J-curve – can also be found with moderate consumption of alcoholic beverages and neurological disorders
Alcohol use is associated with a wide spectrum of neurological disorders, including cognitive dysfunction and dementia. A high consumption of alcoholic beverages increases the risk of these and other neurological disorders. In contrast, low to moderate consumption was found to have either no or reduced risks. Because the results about alcoholic beverages and cognitive dysfunction and dementia have been inconsistent, the current systematic review and dose-response meta-analysis of prospective cohort studies intended to update the overall evidence on the intake of alcoholic beverages and cognitive dysfunction and address limitations of the previous meta-analyses.
Cognitive dysfunction is a common condition among older adults and the number of cases is expected to increase greatly by 2050 due to the larger number of individuals surviving to older ages. Since treatments for cognitive dysfunction so far have had limited benefit, identifying modifiable risk factors is important. Several lifestyle factors (poor diet, smoking, consumption of alcoholic beverages and sedentary lifestyle) have been associated with cognitive impairments in older persons. High alcohol consumption increases the risk of several chronic diseases including cognitive impairment and dementia. however, low-to-moderate alcohol intake has been associated with lower risks in some studies.
The current evaluation updated two earlier meta-analyses and paid particular attention to the dose-dependent effects. 17 studies – carried out between 1997 and 2018 lasting an average of twelve and a half years – were included in this meta-analysis.
The results showed no linear relationship between the highest and lowest consumption of alcoholic beverages and the risk of suffering cognitive impairment. However, when the data were analyzed in a dose-dependent manner, a J-shaped relationship – as in many previous studies – was found: up to an amount of 30 g of alcohol per day, the risk of cognitive impairment was slightly (-3%) but statistically significantly reduced compared to abstinence. This amount is equivalent to approximately 300 ml of wine. The findings for dementia were similar: there was no significant association when comparing the highest with the lowest consumption of alcoholic beverages compared to abstinence.

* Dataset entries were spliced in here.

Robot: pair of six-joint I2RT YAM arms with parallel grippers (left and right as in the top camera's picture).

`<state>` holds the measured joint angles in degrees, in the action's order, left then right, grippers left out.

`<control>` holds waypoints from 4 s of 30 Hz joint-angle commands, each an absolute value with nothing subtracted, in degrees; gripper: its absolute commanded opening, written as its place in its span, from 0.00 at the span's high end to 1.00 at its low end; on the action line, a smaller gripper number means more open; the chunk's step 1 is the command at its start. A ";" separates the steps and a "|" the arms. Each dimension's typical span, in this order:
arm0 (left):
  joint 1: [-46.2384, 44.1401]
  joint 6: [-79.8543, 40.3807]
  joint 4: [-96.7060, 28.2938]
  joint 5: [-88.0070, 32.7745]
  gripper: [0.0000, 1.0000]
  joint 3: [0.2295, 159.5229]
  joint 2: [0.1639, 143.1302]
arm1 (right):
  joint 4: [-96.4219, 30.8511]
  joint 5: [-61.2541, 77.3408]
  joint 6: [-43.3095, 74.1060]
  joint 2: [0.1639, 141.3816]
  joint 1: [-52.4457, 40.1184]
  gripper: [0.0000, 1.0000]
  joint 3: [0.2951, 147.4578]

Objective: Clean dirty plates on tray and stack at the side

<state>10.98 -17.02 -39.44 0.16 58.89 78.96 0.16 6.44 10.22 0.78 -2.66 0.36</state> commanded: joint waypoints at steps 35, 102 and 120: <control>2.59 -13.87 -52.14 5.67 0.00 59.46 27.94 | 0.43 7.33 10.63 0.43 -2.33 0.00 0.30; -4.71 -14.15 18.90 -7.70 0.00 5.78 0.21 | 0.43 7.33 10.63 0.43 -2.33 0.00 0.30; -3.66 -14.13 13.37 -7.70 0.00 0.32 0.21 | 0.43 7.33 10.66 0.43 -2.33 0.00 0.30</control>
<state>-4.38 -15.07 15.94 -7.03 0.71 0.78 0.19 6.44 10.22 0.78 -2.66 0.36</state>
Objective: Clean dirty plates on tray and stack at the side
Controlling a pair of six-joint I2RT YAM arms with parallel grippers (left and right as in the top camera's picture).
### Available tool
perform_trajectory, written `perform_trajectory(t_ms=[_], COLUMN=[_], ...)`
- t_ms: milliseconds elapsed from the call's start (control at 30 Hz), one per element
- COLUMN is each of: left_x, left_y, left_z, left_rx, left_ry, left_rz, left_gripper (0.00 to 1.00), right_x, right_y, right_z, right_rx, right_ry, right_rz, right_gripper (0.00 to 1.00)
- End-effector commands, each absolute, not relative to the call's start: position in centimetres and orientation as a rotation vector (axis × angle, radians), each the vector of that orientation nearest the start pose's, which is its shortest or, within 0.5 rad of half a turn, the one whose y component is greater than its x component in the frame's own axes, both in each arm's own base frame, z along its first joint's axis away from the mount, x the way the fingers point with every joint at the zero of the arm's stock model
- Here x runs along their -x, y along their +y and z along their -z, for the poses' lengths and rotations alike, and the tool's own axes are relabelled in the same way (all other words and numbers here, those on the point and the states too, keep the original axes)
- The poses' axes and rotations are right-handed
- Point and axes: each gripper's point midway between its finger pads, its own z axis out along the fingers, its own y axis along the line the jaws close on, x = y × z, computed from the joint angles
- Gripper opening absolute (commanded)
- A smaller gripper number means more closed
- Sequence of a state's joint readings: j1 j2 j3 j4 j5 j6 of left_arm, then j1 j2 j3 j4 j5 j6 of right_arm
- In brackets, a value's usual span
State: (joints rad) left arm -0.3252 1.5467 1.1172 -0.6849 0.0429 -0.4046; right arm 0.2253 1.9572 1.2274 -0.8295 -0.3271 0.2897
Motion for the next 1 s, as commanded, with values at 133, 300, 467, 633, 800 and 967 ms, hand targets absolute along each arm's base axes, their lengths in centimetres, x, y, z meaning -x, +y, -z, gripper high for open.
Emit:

The authors concluded that according to the dose-response meta-analysis, there was a strong evidence of a non-linear (J-shaped) association between the moderate consumption of alcoholic beverages and the risk of cognitive dysfunction and dementia. Their findings suggested that light-to-moderate consumption of alcoholic beverages, an intake of 30 g/day (~ 2-3 glasses of wine), was associated with the greatest reduction in cognitive dysfunction risk, and an intake of 15 g/day was related to the greatest reduction in dementia risk (~ 150 ml of wine).
There was not enough data to distinguish between the type of alcoholic beverage or the drinking patterns. The findings come from observational studies that cannot provide cause-and-effect evidence and should be interpreted with caution. Based on the results presented here, it can be said that light to moderate consumption of alcoholic beverages can be associated with slightly reduced risks for the neurological disorders. Further investigations have to show now, whether this could be due to the type of drink, drinking patterns, lifestyle in general, certain ingredients such as the polyphenols in wine or other factors.